We live in an era where we over-value sports figures. Nowhere has this become more obvious than with the erecting of bronze statues. The practice of immortalizing players, owners, coaches, and broadcasters has become quite popular with all of the new stadiums that have been built over the last 20 years. The bronze statue is now viewed as the ultimate honour for a sports figure, even more honoured than the retiring of one's number, or enshrining a person into that team's hall of fame. However, the time has come to look into that practice and question it.

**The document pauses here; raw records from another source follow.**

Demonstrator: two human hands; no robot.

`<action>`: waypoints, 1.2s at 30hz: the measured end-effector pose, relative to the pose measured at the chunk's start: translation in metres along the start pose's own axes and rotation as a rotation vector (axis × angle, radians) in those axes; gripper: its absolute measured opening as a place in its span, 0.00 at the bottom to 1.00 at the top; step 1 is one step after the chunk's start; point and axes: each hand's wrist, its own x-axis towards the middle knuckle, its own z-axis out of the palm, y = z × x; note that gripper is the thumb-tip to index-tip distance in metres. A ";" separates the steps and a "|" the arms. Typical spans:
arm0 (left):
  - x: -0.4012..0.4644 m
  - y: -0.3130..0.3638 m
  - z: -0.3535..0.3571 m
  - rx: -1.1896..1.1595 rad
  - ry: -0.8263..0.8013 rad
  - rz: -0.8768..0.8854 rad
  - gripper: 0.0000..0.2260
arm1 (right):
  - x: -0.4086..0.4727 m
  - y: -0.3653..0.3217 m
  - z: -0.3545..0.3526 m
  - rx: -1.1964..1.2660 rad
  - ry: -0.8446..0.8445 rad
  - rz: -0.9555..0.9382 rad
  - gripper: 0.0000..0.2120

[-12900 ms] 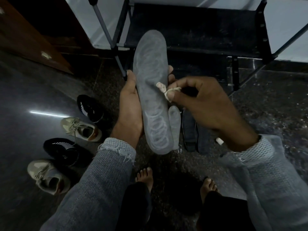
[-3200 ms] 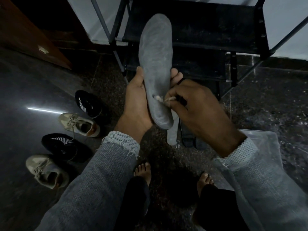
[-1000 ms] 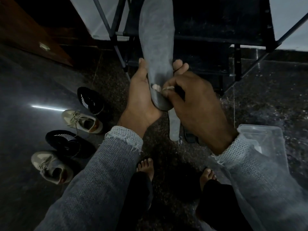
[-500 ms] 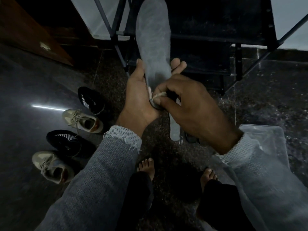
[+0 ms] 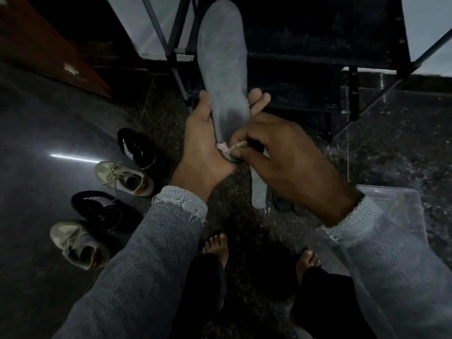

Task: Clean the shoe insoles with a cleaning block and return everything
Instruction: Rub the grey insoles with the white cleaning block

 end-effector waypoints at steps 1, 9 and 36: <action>0.002 0.000 -0.001 -0.013 -0.004 0.002 0.29 | -0.002 0.002 -0.002 -0.013 -0.013 0.000 0.04; 0.001 -0.007 -0.004 0.070 -0.110 -0.091 0.35 | 0.004 0.008 -0.002 -0.093 0.234 0.139 0.07; 0.000 -0.016 -0.001 0.124 0.002 -0.092 0.31 | 0.006 0.003 0.006 0.060 0.297 0.146 0.03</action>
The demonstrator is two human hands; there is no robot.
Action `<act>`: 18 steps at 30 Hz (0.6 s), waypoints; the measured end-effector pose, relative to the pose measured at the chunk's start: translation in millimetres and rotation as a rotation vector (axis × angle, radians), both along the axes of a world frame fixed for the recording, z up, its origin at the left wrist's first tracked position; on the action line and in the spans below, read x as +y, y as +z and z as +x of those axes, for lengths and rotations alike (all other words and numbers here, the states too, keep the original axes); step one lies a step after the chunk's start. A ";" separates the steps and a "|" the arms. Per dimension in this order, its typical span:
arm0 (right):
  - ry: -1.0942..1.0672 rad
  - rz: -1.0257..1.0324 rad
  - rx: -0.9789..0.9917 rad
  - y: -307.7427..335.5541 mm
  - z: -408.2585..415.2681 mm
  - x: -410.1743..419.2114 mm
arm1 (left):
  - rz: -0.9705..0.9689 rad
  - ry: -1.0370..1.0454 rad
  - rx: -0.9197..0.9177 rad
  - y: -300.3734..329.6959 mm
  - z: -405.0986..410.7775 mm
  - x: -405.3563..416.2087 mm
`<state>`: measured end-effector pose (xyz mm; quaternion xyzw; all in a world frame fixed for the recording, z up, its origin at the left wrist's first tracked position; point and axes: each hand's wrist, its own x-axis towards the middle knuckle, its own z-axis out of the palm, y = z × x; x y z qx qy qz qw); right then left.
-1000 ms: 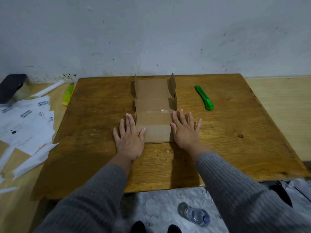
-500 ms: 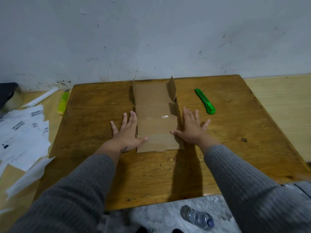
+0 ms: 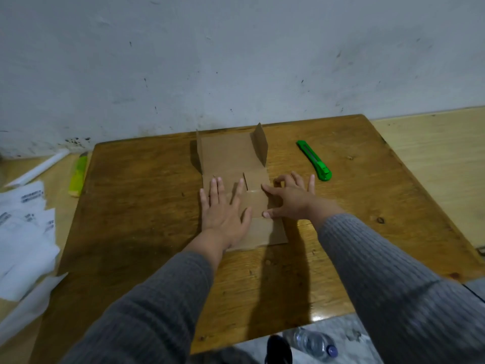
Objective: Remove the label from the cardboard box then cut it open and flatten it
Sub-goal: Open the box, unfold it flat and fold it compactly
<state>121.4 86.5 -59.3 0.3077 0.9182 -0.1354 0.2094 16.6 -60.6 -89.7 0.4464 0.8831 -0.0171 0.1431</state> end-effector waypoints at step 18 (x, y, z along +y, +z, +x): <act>-0.454 -0.103 0.573 -26.8 -59.1 58.9 | 0.244 0.041 0.120 -20.8 -0.8 3.7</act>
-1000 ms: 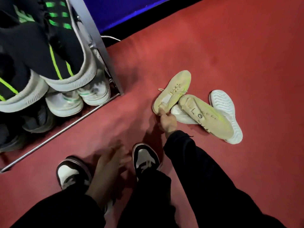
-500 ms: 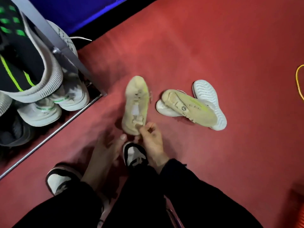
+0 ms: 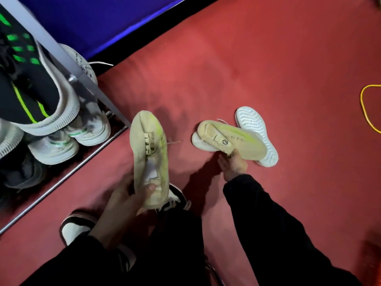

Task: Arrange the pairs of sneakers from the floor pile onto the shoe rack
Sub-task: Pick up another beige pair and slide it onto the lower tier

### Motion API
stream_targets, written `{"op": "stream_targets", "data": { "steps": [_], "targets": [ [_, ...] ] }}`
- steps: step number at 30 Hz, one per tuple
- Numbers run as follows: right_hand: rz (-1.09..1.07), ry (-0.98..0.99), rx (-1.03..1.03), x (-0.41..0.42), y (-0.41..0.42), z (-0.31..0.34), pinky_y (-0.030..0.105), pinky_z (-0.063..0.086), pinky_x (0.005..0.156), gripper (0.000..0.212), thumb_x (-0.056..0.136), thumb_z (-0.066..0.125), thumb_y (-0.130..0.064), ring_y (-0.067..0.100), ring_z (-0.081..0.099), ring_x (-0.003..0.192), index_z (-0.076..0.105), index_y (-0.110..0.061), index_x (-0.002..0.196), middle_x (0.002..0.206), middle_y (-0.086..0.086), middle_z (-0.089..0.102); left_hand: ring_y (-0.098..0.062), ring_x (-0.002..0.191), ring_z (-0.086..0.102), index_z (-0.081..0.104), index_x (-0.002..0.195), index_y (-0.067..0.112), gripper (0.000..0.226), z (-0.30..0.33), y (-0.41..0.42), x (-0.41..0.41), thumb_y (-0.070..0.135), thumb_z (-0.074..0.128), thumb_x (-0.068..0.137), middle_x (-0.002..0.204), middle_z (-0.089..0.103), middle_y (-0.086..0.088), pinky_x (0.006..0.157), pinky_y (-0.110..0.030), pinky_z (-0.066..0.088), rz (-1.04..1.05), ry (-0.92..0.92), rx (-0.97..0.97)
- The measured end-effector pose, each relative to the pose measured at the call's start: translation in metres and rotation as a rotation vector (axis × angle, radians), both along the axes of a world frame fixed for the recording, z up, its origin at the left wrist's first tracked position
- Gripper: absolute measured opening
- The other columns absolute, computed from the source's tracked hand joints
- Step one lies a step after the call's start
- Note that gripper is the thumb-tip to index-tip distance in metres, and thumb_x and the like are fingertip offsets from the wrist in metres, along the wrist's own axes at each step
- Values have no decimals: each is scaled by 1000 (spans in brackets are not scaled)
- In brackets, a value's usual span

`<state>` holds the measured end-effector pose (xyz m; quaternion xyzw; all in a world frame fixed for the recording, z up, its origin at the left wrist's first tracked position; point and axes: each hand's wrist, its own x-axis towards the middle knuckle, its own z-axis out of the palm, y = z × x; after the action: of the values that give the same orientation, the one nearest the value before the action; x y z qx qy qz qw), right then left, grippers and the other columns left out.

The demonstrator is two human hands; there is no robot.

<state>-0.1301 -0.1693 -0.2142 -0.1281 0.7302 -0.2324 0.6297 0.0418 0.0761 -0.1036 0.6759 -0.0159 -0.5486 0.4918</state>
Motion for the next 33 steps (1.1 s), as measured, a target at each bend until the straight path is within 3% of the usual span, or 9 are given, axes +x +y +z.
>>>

There are many examples of misplaced bronze statues. The Detroit Tigers feature a bronze statue of player Ty Cobb at Comerica Park, who's past arguably involves a murder and certainly is filled with his own racism. This summer, the Pennsylvania State University was forced under public pressure to remove the bronze statue of football coach Joe Paterno outside Beaver Stadium, after he allegedly knew of the heinous crimes perpetrated by former assistant coach Jerry Sandusky. The Cleveland Indians are advertising a future bronze statue for former Indian player Jim Thome at Progressive Field, even though he has seen numerous teams since his tenure in Cleveland, and has not even retired yet. Even the Los Angeles Lakers announced that they would be erecting a bronze statue of center Kareem Abdul-Jabbar, after years of Kareem complaining that he should have one outside of the Staples Center.
All of these instances bring into question the practice of erecting bronze statues. However, in Vancouver, British Columbia the best example of an athlete deserving of his bronze statue exists. Outside of B.C. Place Stadium, home of the B.C. Lions and Vancouver Whitecaps, stands the bronze statue (four actually) of Terry Fox.
For those who don't know, Terry Fox was not a professional athlete ... he never got the chance to be one. However, Terry was arguably the greatest athlete that Canada has ever seen. Terry Fox ran the equivalent of a marathon every day for 143 straight days, on one leg, with cancer coursing through his body and lungs.
Terry was a young man who lost his leg to cancer. He was inspired to run across Canada in 1980 to raise money and awareness for cancer research. On April 12, he dipped his artificial leg in the Atlantic Ocean at St. John's, Newfoundland, and began his journey. Amid apathy and anger, Terry Fox trekked on with a pure vision of what he could bring, refusing product endorsements and not allowing any corporate strings to be attached to his mission. Just as his Marathon of Hope was gaining unprecedented coverage and energy, Terry Fox had to stop his mission in Thunder Bay, Ontario. He discovered that he had cancer in his lungs. His Marathon of Hope lasted 143 days, and he traveled over 3,300 miles. Terry died in June of 1981, having never completed the Marathon of Hope.
Terry Fox became a national hero, and inspiration for all. Over 30 years later, millions of Canadians continue the Marathon of Hope, running every September in the Terry Fox Run, which raises millions of dollars for cancer research. Many argue that he is the greatest Canadian ever.
There are many monuments for Terry Fox around Canada, however the bronze statues in Terry Fox Plaza, in front of B.C. Place Stadium, are the most closely linked to professional sports.
Make no mistake, there are many sports figures honoured by the bronze statues around Canada and the United States who have done great things both on and off the field. However, this September, when millions of dollars will once again be raised for Cancer research in the name of a selfless young man, we can look at many of the bronze statues and say that they just don't stack up to the man that was ... Terry Fox.